To summarize, I'm not claiming that interpretability (or single-single) won't be enough if it's flawed, just that reducing the alignment problem (or multi-multi) to them is actually a reduction to an incredibly strong and ambitious version of the problem, that no one is currently tackling this strong version, and that we have no reason to expect to solve the strong version with such high probability that we should shun alternatives and other approaches.
Does that clarify your confusion with my model?
Yep, that clarifies.
Here is another interpretation of what can cause a lack of robustness to scaling down:
(Maybe this is what you have in mind when you talk about single-single alignment not (necessaeraily) scaling to multi-multi alignment - but I am not sure that is the case, and even if it ism I feel pulled to stating it again more as I don't think it comes out as clearly as I would want it to in the original post.)
Taking the example of an "alignment strategy [that makes] the AI find the preferences of values and humans, and then pursu[e] that", robustness to scaling down can break if "human values" (as invoked in the example) don't "survive" reductionism; i.e. if, when we try to apply reducitonism to "human values", we are left with "less" than what we hoped for.
This is the inverse of saying that there is an important non-linearity when trying to scale (up) from single-single alignment to multi-multi alignment.
I think interpretation locates the reason for the lack of robustness in neither capabilities nor alignment regime, which is why I wanted to raise it. It's a claim about the nature or structural properties of "human values"; or a hint that we are deeply confused about human values (e.g. that the term currently refers to an incohernet cluster or "unnatural" abstraction)).
What you say about CEV might capture this fully, but whether it does, I think, is an empirical claim of sorts; a proposed solution to the more general diagnosis that I am trying to propose, namely that (the way we currently use the term) "human values" may itself not be robust to scaling down.
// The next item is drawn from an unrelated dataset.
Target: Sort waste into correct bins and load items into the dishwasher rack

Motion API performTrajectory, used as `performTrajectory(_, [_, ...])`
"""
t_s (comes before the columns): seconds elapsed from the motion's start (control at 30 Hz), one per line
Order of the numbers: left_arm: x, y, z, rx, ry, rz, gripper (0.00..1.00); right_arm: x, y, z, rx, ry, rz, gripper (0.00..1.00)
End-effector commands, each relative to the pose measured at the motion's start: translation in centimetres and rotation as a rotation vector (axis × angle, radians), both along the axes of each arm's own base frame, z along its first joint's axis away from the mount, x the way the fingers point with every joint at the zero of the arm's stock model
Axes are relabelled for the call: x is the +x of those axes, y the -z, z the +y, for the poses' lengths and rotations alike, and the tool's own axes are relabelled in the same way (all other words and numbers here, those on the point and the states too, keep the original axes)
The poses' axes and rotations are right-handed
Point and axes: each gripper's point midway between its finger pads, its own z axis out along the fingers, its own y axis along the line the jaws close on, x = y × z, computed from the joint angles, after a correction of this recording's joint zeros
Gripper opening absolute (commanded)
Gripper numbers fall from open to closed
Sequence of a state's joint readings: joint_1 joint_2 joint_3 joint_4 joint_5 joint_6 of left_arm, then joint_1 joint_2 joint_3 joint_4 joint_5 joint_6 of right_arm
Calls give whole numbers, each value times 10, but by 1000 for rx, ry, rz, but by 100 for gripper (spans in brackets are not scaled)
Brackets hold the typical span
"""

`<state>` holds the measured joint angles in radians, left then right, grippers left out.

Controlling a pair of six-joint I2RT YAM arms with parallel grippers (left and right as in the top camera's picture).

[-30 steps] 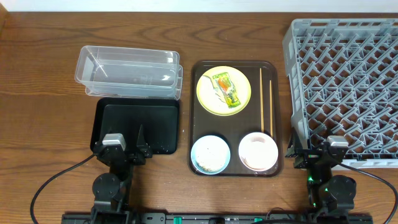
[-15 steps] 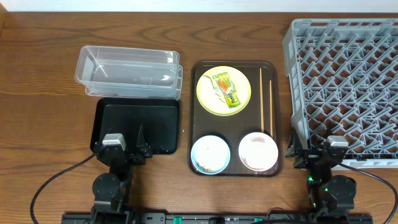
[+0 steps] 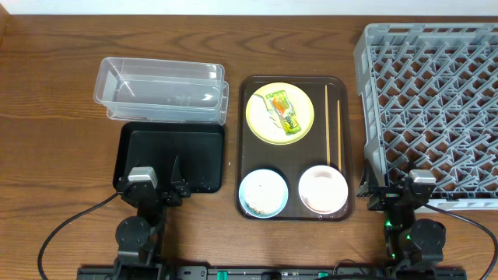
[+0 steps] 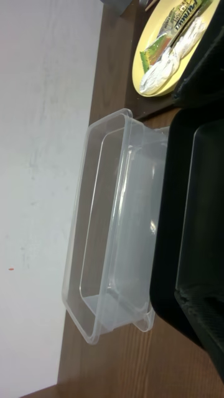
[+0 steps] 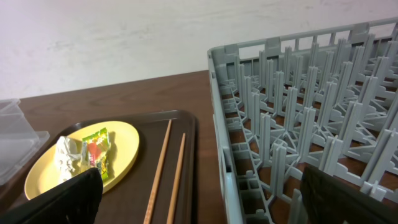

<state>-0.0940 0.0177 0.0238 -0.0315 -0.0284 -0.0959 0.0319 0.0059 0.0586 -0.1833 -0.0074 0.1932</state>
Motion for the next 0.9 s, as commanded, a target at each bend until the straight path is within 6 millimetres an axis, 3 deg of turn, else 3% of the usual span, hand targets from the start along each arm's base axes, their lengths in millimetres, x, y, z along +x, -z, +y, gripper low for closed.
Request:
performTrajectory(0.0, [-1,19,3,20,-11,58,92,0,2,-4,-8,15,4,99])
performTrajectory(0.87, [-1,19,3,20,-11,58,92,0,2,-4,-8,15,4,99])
This is a useful idea, it acts to complement the omnipotence test where you ask if AI as a whole still does the right thing if it's scaled up to an absurd degree (but civilization outside the AI isn't scaled up, which is like its part for alignment purposes). In particular, any reflectively stable maximizer that's not aimed exactly and with no approximations at CEV fails this because goodhart. The traditional answer is to aim it exactly, while the more recent answer is to prevent maximization at the decision theory level, so that acting very well is still not maximization.
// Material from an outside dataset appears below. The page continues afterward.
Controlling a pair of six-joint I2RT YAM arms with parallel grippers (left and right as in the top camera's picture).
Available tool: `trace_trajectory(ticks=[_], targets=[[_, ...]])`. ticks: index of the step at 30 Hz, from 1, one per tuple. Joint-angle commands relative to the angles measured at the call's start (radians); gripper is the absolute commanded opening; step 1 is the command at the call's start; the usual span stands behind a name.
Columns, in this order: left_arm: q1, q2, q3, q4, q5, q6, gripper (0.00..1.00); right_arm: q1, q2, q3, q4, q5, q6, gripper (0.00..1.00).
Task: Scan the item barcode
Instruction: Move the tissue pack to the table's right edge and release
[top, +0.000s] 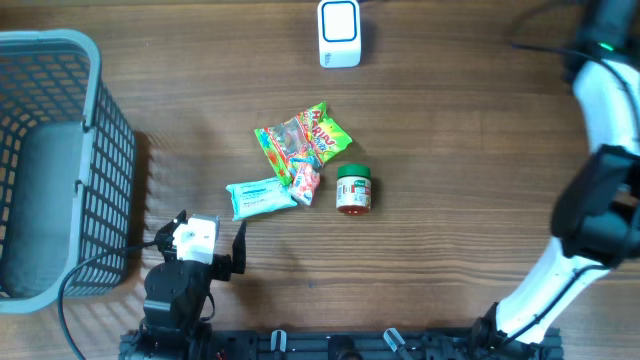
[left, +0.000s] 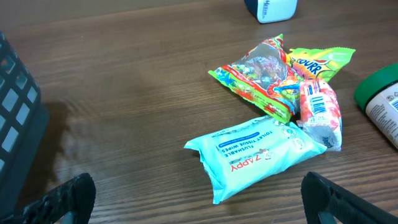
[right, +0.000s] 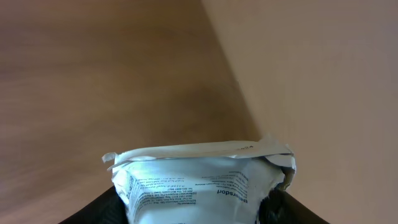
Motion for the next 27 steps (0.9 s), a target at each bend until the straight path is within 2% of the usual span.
trace_trajectory(ticks=[1,3,6,9,10,13,14,16,19,22,27], targets=[[0.006,-0.006,0.0,-0.003,0.016,0.008,1.0,-0.147,0.029,-0.08,0.005,-0.187,0.169,0.6],[0.006,-0.006,0.0,-0.002,0.016,0.008,1.0,-0.222,0.062,-0.113,0.01,-0.223,0.22,0.62],[0.006,-0.006,0.0,-0.003,0.016,0.008,1.0,-0.276,0.072,-0.111,-0.013,-0.273,0.269,1.0],[0.006,-0.006,0.0,-0.003,0.015,0.008,1.0,-0.249,0.006,0.023,-0.147,-0.467,0.395,1.0],[0.006,-0.006,0.0,-0.003,0.016,0.008,1.0,-0.227,-0.028,0.074,-0.217,-0.6,0.447,0.99],[0.006,-0.006,0.0,-0.002,0.016,0.008,1.0,-0.12,-0.118,0.11,-0.345,-0.925,0.585,1.0],[0.006,-0.006,0.0,-0.003,0.016,0.008,1.0,-0.079,-0.132,0.11,-0.369,-0.954,0.621,1.0],[0.006,-0.006,0.0,-0.002,0.015,0.008,1.0,0.056,-0.146,0.11,-0.438,-0.956,0.645,1.0],[0.006,-0.006,0.0,-0.002,0.016,0.008,1.0,0.315,-0.146,0.109,-0.588,-0.785,0.674,1.0],[0.006,-0.006,0.0,-0.003,0.016,0.008,1.0,0.571,-0.146,0.109,-0.741,-0.567,0.793,1.0],[0.006,-0.006,0.0,-0.003,0.016,0.008,1.0,0.868,-0.146,0.105,-0.831,-0.422,0.974,1.0]])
Robustness to scaling down instead makes some parts of the system ineffectual, even if that shouldn't plausibly happen, and considers what happens then, asks if the other parts would take advantage and cause trouble. What if civilization, seen as a part of the AI for purposes of alignment, holding its values, doesn't work very well, would AI-except-civilization cause trouble?
I imagine the next step should have some part compromised by a capable adversary, acting purposefully to undermine the system. Robustness to catastrophic failure in a part of the design rather than to scaling down. This seems related to inner alignment and corrigibility: making sure parts don't lose their purposes, while having the parts themselves cooperate with fixing their purposes and not acting outside their purposes.